### INSTRUCTIONS FOR THE TASK
"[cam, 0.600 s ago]" appears in one line of the listing below; retype that line and every later line exactly, stopping at the end, and nothing else.

### MATERIAL SUPPLIED
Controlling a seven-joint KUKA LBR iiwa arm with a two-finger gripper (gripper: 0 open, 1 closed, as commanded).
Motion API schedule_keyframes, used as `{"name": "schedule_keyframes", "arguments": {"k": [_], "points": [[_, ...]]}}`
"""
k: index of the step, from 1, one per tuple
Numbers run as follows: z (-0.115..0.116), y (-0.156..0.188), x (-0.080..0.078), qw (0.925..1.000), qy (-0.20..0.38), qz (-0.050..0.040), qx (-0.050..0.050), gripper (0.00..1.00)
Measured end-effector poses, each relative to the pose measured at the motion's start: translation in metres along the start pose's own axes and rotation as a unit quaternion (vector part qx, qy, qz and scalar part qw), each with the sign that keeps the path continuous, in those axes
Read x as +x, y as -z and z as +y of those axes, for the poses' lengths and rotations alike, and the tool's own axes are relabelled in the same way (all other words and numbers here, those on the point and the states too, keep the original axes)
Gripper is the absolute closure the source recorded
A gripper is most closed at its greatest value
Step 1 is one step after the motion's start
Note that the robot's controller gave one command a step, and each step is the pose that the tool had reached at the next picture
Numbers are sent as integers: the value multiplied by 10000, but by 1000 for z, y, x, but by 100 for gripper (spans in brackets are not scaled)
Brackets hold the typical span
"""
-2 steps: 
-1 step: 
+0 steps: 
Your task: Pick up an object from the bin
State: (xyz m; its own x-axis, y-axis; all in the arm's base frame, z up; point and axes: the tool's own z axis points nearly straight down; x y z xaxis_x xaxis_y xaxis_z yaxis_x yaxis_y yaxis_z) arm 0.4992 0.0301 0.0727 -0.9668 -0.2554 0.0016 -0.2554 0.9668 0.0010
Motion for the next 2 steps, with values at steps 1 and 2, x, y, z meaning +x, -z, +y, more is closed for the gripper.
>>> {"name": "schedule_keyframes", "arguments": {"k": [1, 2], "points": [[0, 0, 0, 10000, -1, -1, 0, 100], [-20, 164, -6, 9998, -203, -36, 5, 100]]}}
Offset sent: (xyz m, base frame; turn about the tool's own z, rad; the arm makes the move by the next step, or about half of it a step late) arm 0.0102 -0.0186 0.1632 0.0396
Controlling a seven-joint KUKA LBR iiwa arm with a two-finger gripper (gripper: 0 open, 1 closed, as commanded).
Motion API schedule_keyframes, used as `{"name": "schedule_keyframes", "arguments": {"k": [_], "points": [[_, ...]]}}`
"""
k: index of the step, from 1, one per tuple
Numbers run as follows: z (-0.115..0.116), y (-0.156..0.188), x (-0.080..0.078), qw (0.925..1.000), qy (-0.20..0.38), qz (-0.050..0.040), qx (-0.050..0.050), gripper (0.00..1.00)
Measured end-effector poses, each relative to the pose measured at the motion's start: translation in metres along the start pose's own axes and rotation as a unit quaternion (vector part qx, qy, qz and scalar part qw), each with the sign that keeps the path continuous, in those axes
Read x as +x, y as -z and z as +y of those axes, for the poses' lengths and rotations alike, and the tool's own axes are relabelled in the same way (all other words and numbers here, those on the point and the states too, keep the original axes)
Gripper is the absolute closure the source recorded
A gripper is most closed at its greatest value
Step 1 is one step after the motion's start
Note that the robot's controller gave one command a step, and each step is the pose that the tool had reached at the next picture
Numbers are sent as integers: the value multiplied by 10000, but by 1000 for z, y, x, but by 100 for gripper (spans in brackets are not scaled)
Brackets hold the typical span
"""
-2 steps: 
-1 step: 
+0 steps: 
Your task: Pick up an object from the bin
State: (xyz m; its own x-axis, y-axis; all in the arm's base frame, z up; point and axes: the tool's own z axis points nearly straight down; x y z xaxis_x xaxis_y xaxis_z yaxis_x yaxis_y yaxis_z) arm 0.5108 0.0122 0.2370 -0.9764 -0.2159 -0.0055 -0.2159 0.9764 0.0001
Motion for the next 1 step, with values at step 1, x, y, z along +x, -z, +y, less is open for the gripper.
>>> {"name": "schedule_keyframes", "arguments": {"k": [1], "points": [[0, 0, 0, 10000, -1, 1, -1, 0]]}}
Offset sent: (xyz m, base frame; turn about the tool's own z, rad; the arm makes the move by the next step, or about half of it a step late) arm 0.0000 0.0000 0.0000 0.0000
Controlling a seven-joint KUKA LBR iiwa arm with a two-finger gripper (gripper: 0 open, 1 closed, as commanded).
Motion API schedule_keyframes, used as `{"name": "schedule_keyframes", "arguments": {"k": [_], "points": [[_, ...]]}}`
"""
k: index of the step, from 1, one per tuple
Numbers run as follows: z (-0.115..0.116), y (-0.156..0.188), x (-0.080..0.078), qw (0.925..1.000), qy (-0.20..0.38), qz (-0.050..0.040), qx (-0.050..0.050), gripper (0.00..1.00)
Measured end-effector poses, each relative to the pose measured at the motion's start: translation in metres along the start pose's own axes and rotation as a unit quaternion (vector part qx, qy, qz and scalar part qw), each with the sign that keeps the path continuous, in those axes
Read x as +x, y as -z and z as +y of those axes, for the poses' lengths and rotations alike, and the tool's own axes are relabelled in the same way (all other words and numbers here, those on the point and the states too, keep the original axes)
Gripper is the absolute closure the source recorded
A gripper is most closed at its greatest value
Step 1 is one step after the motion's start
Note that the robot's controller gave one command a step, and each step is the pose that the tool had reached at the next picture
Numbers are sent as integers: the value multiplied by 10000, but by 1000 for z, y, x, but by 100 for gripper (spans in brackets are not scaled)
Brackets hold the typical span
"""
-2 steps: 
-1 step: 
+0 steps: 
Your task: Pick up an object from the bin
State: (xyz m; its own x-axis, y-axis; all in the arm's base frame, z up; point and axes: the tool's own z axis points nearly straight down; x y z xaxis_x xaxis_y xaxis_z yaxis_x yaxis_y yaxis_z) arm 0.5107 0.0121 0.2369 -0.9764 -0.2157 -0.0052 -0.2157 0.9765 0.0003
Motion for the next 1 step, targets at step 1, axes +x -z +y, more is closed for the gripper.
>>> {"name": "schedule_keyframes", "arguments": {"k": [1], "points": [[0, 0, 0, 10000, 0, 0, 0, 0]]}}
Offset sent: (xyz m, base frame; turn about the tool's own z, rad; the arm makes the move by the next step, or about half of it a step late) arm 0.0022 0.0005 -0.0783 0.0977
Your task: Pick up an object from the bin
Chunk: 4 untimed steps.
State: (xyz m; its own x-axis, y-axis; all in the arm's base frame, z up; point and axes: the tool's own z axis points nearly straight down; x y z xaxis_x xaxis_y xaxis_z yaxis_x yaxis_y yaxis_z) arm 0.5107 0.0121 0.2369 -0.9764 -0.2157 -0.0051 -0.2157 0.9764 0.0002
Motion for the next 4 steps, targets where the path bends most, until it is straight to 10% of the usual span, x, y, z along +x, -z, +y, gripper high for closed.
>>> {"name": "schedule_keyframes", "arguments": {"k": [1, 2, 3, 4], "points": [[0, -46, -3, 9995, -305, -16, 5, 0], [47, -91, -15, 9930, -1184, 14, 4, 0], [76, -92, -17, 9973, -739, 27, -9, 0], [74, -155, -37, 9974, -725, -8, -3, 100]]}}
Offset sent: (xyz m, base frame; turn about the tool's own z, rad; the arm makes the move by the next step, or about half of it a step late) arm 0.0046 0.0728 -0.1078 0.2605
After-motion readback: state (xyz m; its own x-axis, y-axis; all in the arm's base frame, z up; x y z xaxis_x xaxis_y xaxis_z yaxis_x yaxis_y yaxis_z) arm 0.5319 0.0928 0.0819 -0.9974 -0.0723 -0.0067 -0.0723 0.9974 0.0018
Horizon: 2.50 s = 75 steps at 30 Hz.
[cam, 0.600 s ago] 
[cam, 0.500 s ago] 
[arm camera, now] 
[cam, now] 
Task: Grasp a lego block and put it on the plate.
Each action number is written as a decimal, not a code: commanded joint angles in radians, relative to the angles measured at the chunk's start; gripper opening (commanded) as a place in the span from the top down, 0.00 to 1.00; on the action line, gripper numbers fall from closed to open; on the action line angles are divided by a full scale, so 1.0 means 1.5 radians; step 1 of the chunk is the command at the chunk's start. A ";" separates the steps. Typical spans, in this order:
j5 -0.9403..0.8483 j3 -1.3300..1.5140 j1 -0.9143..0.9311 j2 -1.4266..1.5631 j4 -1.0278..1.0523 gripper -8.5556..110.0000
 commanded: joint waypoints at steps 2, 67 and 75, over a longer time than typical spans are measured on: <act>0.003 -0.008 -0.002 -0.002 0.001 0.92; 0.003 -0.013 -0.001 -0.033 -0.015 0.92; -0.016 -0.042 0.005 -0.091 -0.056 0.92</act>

### REPLY
[cam, 0.600 s ago] 
[cam, 0.500 s ago] 
[arm camera, now] 
[cam, now] 
Task: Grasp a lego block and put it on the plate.
Each action number is written as a decimal, not a code: commanded joint angles in radians, relative to the angles measured at the chunk's start; gripper opening (commanded) as a place in the span from the top down, 0.00 to 1.00; on the action line, gripper numbers fall from closed to open; on the action line angles are divided by a full scale, so 1.0 means 1.5 radians; step 1 of the chunk is the command at the chunk's start. A ";" separates the steps. Typical spans, in this order:
j5 -0.9403..0.8483 j3 -1.3300..1.5140 j1 -0.9143..0.9311 j2 -1.4266..1.5631 j4 -1.0278..1.0523 gripper -8.5556..110.0000
 commanded: joint waypoints at steps 2, 67 and 75, over a longer time than typical spans are measured on: <act>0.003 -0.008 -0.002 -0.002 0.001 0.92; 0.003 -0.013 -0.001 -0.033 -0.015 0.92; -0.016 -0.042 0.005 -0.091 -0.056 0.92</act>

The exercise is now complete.